Text is created using semantic elements for:

big text blocks

book, paper, chapter, section, paragraph, screen…​

in-line parts

emphasized, link, productname, command,…​

multimedia elements

images, videos, sounds…​

helper elements and metadata

title, author, date of creation, copyright, index items, ToC…​

Advantages of Docbook

Easy processing:

  • visualization (using CSS, using XSLT for transformation to HTML, via LaTeX or XSL:FO to PDF, but also PostScript, PDF, RTF, DVI and plain-ASCII…​), or documentation/help formats (HTML Help, Microsoft CHM, man-pages)

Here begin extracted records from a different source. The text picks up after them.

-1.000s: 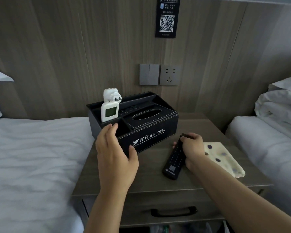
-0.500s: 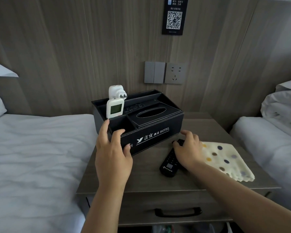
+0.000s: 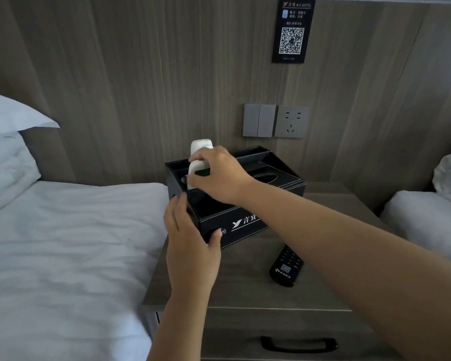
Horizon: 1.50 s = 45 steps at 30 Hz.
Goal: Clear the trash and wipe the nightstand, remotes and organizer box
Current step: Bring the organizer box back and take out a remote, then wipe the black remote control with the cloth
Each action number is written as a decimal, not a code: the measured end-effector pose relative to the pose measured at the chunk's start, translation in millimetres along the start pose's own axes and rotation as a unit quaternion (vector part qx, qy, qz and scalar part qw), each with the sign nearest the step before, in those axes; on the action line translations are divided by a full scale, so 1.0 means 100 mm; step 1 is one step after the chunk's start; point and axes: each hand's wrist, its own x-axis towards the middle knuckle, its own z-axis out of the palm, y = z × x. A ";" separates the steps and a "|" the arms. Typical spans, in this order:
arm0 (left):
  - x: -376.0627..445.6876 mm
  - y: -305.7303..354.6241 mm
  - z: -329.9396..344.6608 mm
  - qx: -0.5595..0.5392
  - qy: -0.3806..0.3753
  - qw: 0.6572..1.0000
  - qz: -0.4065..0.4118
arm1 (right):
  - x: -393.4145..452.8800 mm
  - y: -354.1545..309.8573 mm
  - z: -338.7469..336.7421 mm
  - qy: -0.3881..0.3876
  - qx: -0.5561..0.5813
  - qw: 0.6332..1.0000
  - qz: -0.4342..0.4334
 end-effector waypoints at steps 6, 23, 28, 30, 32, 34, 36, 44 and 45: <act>0.00 -0.07 0.04 0.025 -0.031 0.999 0.021 | 0.04 0.15 0.01 0.041 0.010 0.999 0.003; -0.01 0.10 0.06 0.014 0.068 0.997 0.023 | 0.07 0.17 -0.33 -0.011 0.025 1.000 0.009; -0.34 0.43 0.16 -0.029 -0.034 0.996 0.084 | -0.70 0.40 -0.72 0.102 0.099 0.989 0.047; -0.51 0.54 0.29 -0.003 -0.140 0.984 0.110 | -1.20 0.67 -0.84 0.160 0.083 0.980 0.088; -0.63 0.58 0.43 0.048 -0.187 0.971 0.141 | -1.66 0.95 -0.87 0.230 0.060 0.960 0.148; -0.67 0.60 0.52 0.111 -0.226 0.958 0.139 | -2.01 1.17 -0.83 0.280 0.012 0.940 0.192; -0.70 0.61 0.57 0.164 -0.245 0.946 0.133 | -2.25 1.37 -0.75 0.299 -0.058 0.930 0.206; -0.81 0.59 0.63 0.205 -0.219 0.943 0.143 | -2.28 1.66 -0.77 0.124 -0.252 0.919 0.276; -0.82 0.61 0.62 0.176 -0.216 0.950 0.138 | -2.26 1.67 -0.77 0.101 -0.269 0.915 0.283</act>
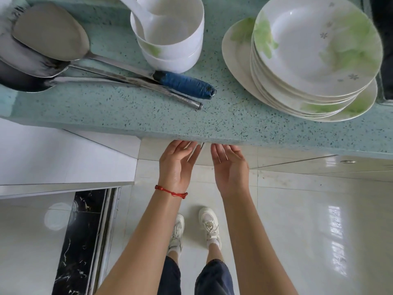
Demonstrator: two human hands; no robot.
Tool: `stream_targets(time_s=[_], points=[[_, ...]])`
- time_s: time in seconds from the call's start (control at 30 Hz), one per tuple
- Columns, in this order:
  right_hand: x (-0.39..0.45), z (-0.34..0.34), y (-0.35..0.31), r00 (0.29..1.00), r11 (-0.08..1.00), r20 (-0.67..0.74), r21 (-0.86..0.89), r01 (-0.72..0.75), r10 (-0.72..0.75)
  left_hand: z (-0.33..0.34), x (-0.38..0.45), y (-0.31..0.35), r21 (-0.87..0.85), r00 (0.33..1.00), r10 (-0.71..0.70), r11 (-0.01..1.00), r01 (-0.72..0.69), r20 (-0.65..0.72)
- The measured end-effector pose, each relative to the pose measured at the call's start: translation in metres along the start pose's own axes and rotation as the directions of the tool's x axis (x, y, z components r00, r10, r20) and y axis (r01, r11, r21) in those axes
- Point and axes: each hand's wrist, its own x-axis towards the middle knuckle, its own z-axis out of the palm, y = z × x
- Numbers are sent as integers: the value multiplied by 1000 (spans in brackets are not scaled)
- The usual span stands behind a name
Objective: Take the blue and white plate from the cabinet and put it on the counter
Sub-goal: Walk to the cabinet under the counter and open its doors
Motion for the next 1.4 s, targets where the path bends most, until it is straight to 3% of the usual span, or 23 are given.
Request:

  • selected parts or elements can be extracted separately (take the intro chapter, generate the book ToC…​) or connect more texts into one

Origin

  • Docbook since beginning of 90s (1991), as a SGML markup that time.

  • After introduction of XML as de-facto standard for semistructured data (W3C spec. XML in 1998) is Docbook predominantly encoded in XML — mainly because of plethora of tools available.

  • Further development under OASIS (The Organization for the Advancement of Structured Information Standards).

  • Jirka Kosek is involved in the development, the editor of specifications is Norm Walsh.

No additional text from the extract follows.